- Task to carry out -
Both the line below containing "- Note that" and the line containing "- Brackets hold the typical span", along with every line between them, should be repeated exactly; no other line belongs in the answer.

- Input records -
.....
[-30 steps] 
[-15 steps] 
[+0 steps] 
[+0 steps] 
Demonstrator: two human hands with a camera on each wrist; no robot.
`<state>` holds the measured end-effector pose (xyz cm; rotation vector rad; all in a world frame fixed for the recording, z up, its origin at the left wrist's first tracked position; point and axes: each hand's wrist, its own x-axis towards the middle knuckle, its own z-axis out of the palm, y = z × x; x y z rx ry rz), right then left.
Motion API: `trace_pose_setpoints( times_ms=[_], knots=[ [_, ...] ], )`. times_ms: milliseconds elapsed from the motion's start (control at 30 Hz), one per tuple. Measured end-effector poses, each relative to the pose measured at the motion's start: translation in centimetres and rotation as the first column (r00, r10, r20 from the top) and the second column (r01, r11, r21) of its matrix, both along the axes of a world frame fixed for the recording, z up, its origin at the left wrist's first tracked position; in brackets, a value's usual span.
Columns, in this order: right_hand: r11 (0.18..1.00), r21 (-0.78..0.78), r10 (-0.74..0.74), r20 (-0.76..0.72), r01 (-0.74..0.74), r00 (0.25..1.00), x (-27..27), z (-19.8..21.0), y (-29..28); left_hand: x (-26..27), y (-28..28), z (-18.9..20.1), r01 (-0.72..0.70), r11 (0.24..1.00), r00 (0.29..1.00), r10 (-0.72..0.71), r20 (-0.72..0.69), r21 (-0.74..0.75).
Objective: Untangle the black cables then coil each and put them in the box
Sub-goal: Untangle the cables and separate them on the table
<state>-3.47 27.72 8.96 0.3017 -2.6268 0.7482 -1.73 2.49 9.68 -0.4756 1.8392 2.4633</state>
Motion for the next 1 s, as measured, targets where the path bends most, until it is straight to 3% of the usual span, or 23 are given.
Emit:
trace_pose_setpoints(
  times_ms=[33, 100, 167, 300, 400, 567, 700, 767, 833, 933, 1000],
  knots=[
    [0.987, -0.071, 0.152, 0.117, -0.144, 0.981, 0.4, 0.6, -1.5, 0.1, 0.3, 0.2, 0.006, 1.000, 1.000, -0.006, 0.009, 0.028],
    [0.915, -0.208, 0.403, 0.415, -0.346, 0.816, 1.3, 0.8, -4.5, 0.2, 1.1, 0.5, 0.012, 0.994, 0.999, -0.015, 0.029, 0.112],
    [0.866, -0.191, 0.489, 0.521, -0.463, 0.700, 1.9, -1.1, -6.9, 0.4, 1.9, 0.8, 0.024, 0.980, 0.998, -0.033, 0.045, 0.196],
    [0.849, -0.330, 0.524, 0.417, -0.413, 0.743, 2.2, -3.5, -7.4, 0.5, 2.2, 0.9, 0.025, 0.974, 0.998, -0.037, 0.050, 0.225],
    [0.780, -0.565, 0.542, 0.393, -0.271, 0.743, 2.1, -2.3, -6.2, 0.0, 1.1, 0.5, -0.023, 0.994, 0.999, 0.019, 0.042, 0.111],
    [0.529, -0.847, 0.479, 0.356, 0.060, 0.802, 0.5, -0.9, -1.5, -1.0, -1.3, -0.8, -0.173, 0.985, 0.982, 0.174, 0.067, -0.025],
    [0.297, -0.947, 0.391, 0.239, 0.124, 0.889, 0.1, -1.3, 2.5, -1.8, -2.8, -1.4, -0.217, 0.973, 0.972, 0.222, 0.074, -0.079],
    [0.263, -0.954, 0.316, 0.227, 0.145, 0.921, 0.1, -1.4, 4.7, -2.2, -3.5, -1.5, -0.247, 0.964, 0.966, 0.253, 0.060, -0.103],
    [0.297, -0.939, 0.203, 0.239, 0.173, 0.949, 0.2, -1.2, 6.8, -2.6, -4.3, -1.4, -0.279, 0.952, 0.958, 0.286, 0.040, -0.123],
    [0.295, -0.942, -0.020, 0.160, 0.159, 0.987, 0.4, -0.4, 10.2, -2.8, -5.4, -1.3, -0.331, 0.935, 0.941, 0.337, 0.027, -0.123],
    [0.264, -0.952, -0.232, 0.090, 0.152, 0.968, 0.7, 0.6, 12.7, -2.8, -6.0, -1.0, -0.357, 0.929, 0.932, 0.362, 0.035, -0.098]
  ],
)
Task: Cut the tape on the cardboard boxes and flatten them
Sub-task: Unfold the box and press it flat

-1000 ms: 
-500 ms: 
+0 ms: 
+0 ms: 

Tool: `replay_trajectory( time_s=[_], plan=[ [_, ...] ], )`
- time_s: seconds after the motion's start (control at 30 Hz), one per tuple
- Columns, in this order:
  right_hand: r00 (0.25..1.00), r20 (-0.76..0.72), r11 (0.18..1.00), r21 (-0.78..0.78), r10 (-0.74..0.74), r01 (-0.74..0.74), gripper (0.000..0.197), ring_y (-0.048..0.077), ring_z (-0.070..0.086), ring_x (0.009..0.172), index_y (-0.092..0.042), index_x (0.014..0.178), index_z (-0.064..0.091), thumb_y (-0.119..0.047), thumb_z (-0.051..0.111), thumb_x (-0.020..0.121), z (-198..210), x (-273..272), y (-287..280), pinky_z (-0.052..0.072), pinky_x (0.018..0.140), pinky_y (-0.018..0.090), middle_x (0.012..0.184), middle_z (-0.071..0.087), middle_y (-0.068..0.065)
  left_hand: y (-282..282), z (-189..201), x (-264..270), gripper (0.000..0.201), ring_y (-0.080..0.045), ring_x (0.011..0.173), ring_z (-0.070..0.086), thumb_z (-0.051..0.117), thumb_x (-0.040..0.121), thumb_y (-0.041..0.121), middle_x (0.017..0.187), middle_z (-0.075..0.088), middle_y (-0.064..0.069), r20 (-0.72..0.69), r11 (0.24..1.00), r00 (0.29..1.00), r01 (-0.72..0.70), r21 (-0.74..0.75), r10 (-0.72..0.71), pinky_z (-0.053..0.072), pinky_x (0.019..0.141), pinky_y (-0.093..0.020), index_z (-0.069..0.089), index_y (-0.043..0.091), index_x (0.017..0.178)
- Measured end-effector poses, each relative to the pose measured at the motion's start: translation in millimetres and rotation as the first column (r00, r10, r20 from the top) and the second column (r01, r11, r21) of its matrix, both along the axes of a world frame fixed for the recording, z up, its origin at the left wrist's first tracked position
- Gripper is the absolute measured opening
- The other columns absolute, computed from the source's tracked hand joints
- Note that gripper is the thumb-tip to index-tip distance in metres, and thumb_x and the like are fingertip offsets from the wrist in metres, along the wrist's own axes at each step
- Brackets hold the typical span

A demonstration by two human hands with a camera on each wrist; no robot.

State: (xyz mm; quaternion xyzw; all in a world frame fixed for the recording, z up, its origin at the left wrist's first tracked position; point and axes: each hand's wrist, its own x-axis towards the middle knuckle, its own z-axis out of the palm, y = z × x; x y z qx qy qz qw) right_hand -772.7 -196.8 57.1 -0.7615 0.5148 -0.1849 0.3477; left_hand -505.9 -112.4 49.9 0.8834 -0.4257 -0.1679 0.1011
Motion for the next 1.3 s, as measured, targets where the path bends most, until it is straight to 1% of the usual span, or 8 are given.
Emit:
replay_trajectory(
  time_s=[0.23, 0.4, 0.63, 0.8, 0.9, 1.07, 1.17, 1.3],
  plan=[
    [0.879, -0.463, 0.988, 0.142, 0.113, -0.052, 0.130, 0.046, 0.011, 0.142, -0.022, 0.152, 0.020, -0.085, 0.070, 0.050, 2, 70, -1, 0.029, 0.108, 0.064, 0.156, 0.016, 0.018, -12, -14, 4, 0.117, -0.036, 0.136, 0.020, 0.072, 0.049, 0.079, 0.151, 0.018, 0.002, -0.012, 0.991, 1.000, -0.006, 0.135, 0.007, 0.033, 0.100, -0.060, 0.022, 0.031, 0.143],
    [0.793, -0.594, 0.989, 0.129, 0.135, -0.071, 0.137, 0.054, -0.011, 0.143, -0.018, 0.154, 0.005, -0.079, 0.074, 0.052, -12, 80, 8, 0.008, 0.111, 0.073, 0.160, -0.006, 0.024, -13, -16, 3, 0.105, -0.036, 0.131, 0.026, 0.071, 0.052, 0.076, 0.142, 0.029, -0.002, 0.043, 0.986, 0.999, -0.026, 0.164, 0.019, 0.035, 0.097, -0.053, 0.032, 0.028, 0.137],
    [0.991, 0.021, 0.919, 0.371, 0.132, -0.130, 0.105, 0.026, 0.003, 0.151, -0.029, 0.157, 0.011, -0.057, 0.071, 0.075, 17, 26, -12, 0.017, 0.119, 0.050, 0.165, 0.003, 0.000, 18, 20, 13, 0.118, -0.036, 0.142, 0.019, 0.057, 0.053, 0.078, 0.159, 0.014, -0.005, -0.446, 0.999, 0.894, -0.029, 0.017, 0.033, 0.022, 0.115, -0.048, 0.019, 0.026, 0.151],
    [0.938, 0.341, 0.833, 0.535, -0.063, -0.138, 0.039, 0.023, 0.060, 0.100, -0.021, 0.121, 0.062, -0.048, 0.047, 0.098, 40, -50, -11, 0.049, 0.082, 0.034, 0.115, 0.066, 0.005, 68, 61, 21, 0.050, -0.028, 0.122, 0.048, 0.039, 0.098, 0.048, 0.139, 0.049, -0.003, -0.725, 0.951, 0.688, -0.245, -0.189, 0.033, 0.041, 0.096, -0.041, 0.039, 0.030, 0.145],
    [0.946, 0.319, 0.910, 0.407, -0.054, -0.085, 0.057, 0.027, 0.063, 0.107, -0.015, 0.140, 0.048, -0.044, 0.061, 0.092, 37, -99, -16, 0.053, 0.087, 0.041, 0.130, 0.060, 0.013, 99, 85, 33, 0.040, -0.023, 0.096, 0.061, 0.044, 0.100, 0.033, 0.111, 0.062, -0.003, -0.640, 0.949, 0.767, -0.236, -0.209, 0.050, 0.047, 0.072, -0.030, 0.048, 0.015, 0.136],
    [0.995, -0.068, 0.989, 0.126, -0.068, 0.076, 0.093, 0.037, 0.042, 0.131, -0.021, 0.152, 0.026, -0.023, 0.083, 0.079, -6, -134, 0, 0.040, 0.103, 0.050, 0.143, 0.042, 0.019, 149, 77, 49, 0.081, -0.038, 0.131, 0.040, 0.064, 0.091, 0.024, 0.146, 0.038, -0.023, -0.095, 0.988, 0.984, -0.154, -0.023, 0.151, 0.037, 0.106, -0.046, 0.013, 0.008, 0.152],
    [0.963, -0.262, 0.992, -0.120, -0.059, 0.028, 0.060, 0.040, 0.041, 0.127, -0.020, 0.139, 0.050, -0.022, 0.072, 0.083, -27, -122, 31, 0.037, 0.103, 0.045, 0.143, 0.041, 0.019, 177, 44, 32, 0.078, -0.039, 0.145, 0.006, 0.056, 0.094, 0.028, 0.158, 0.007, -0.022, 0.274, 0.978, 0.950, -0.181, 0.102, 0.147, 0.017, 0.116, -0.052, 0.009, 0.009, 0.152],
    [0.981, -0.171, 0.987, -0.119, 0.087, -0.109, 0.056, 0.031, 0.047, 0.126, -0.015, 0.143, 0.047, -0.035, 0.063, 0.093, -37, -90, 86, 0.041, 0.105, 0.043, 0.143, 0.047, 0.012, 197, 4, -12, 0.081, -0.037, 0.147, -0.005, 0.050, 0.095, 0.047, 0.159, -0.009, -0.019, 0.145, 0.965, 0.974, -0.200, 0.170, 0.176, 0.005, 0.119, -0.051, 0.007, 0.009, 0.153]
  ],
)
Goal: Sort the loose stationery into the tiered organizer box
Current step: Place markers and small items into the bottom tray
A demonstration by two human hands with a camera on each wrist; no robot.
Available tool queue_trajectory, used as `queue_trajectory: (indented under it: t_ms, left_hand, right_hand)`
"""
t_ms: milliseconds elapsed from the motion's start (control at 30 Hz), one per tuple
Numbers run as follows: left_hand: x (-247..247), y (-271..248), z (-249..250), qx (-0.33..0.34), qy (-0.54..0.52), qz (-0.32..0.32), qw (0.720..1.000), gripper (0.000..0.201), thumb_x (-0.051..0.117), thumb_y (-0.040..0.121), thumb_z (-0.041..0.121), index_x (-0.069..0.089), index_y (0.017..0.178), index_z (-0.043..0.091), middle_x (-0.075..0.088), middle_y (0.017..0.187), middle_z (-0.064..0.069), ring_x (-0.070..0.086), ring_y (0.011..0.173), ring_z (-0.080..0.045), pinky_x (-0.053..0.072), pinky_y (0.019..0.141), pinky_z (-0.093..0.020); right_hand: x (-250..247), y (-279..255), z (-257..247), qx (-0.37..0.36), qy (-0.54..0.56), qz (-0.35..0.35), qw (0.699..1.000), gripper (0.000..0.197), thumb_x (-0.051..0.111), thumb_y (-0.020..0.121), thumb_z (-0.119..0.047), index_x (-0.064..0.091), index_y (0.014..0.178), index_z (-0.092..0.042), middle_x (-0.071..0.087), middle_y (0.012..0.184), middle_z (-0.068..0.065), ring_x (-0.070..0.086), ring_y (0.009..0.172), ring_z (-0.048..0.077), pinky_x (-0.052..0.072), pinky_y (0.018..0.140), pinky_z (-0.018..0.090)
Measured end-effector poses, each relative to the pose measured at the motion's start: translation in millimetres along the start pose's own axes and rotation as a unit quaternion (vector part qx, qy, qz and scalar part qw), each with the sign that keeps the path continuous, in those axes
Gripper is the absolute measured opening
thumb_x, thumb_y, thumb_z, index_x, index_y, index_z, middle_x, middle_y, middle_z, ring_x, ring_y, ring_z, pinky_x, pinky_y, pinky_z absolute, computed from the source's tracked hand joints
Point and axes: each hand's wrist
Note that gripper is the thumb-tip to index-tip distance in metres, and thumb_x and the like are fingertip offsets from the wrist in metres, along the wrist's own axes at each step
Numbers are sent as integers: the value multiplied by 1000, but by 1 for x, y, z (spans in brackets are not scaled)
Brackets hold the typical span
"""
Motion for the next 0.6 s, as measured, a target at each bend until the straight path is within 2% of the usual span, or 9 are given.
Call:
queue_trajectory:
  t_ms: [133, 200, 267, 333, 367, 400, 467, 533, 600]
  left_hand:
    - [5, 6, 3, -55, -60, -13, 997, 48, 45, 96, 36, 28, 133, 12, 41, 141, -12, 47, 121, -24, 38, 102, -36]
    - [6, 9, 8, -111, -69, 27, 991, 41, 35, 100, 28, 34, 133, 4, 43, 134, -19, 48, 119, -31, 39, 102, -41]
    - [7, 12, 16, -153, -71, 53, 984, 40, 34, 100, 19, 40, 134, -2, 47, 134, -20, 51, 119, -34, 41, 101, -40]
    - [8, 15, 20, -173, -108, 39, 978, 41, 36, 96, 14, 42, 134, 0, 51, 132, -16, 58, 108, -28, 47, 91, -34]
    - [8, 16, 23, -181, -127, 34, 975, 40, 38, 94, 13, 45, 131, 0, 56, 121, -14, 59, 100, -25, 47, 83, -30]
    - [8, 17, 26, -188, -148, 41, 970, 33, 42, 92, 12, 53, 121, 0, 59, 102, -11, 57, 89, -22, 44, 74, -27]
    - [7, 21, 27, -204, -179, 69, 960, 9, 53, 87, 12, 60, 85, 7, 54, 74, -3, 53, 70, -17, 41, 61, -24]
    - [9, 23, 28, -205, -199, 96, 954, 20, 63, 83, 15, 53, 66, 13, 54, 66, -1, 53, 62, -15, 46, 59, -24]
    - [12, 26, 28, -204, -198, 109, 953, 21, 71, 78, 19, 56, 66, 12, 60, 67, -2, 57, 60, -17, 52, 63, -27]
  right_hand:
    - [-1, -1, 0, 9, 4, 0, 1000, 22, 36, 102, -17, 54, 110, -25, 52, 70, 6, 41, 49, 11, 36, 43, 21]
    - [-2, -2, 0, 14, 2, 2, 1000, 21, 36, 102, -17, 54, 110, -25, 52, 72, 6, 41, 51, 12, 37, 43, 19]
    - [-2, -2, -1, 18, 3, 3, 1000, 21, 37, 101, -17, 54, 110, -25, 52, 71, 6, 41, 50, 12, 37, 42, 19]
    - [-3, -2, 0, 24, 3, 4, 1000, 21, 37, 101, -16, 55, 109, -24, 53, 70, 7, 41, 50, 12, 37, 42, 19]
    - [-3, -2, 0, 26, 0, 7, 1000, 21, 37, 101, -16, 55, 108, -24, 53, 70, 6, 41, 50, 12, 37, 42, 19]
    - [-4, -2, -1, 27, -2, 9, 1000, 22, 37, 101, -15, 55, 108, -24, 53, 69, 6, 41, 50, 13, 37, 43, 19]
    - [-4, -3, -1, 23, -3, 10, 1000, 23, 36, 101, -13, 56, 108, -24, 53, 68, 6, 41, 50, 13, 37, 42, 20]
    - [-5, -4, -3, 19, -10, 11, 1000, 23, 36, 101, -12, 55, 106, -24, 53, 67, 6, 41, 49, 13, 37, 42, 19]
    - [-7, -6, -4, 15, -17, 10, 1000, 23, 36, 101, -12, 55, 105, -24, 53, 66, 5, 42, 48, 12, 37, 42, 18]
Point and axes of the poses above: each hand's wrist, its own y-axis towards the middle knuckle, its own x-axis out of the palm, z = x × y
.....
- Written solution -
- Note that gripper is the thumb-tip to index-tip distance in metres, and thumb_x and the like are fingertip offsets from the wrist in metres, along the wrist's own axes at each step
- Brackets hold the typical span

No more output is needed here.